Its surface area of 14 million square miles makes it
slightly larger than Africa, or more than three times larger than Europe
from the Urals to the Atlantic, or only fractionally smaller than the
Americas from the southern tip of Chile to the Arctic Circle.
For the Chinese or anyone else to occupy it and repel
all boarders would take hundreds of thousands soldier-astronauts with
weaponry and mobility of extraordinary sophistication and prohibitive
cost.
But does this matter? Maybe we should welcome this
trend. For decades after the glorious Apollo programme ended we have
bemoaned the refusal of governments to return to the Moon. If now, at
last, they have decided to do so, it would be churlish to complain that
their reasons are absurdly militaristic and unpractical.

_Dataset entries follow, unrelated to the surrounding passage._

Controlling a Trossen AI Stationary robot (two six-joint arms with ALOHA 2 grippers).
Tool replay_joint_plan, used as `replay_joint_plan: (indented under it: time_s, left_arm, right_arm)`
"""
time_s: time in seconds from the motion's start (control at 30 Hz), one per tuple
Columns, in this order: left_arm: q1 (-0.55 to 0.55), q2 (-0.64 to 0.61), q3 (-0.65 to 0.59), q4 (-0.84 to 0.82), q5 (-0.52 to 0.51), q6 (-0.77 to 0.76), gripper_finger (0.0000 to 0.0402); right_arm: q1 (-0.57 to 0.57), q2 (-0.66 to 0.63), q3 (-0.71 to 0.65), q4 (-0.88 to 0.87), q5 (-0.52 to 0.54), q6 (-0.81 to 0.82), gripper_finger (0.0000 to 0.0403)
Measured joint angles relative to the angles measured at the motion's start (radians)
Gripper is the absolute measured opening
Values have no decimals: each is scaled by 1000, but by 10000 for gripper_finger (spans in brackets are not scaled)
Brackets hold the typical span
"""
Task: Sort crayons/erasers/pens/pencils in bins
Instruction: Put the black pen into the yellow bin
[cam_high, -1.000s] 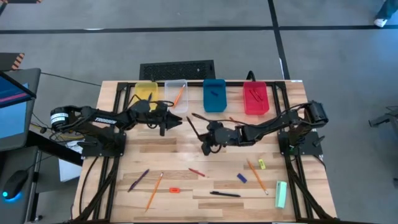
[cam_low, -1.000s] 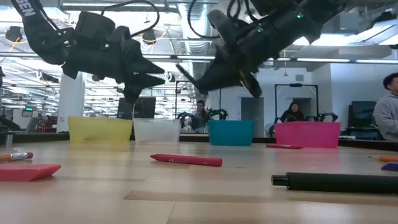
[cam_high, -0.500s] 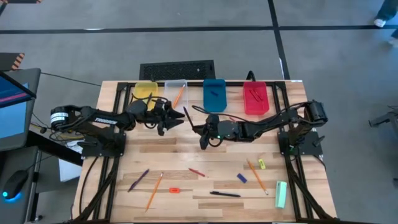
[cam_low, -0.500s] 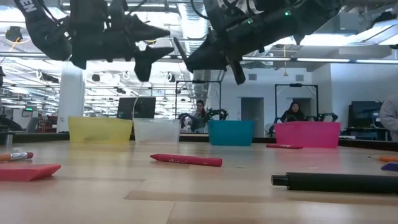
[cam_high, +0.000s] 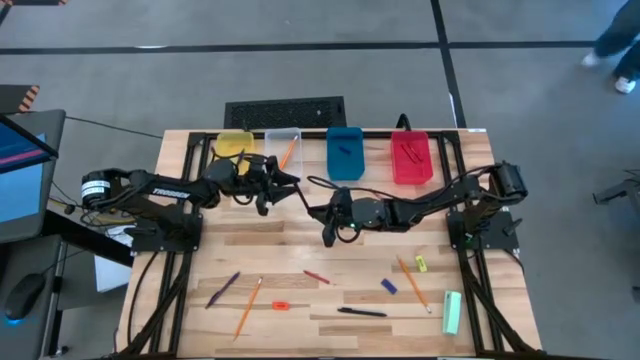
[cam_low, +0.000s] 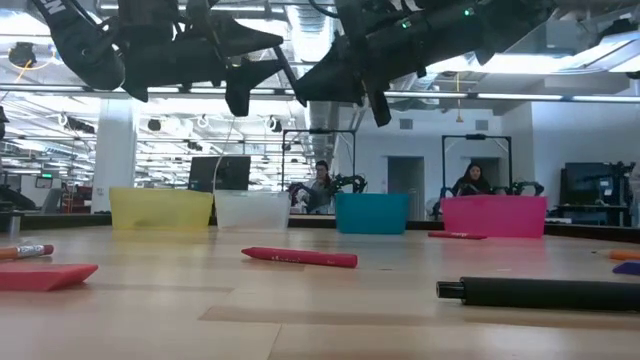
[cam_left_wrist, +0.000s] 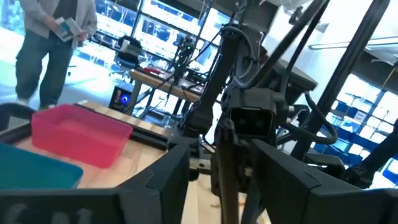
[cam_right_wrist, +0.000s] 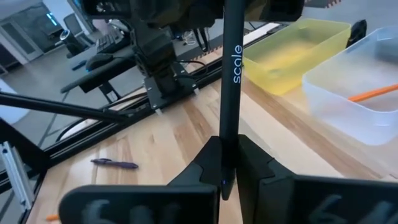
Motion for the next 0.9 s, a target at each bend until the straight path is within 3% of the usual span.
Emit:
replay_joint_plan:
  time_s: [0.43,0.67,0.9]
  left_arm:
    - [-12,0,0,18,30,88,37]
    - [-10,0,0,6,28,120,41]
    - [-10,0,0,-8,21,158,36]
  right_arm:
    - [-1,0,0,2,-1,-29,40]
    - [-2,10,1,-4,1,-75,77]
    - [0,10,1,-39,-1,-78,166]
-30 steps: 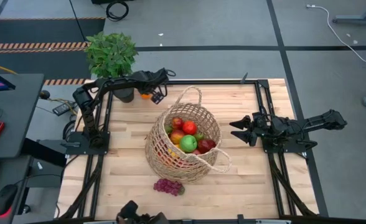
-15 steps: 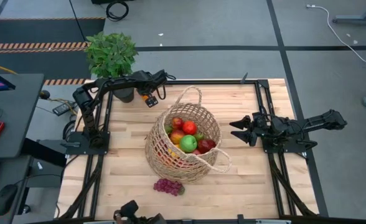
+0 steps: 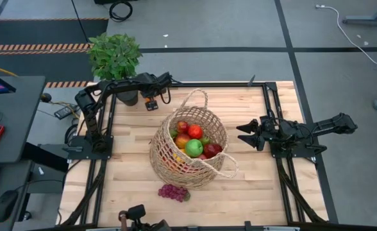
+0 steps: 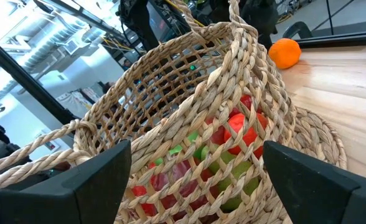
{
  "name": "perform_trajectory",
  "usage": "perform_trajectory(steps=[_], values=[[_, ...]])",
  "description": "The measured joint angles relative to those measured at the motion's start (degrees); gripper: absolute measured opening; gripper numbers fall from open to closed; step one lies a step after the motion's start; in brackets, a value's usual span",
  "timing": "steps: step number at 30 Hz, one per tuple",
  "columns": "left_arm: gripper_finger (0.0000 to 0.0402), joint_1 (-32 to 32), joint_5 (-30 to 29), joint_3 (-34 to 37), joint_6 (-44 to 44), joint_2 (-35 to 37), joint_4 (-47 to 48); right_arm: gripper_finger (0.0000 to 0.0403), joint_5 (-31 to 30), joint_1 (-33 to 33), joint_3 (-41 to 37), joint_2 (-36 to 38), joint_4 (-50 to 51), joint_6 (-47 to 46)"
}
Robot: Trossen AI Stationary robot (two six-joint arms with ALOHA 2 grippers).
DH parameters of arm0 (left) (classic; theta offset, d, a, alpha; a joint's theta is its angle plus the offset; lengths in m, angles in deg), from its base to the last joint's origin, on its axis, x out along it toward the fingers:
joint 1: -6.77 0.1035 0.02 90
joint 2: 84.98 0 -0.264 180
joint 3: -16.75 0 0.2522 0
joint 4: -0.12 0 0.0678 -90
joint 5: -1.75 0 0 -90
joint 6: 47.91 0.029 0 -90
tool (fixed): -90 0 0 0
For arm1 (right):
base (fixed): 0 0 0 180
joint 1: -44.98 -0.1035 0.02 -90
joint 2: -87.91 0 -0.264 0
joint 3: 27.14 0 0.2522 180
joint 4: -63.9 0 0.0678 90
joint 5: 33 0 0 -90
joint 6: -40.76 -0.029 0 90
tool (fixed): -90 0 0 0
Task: Build produce basket
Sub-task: Put the orange into the basket
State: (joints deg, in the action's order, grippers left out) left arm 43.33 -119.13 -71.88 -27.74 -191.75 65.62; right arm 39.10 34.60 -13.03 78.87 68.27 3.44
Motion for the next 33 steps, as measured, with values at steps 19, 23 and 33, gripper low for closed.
perform_trajectory(steps=[19,23,33], values=[[0.0396,1.8,2.5,5.2,4.5,-0.2,-3.8,0.0365,0.0,0.0,0.0,0.0,0.0,0.0],[0.0396,1.8,2.5,5.2,4.6,-0.2,-5.2,0.0365,0.0,0.0,0.0,0.0,0.0,0.0],[0.0396,1.9,7.9,5.2,7.3,-0.3,-7.2,0.0365,0.0,0.0,0.0,0.0,0.0,0.0]])
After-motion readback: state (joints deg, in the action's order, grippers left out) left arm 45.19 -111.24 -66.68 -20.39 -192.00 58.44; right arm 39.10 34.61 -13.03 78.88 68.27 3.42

Let governments go to the Moon with their weapon
systems. They will soon discover that this new world, being so huge and
so far from Earth, is totally unsuited for war or threats of war. Their
weapons will be abandoned for want of use, and the Moon will be open for
civilian exploitation.
Occupation of the Moon, learning to live on another
world, will bring tremendous advantages to mankind. And it will be an
essential step towards going on to Mars.
Colonising the solar system is a matter of learning
from experience, and in this we are hugely fortunate in having such a
large natural satellite. As the late Krafft Ehricke put it: ``If God
wanted man to become a spacefaring species, He would have given man a
moon.''
And if the only way we can get there is to follow the
footsteps of peak-capped military types, well, that's the way life is.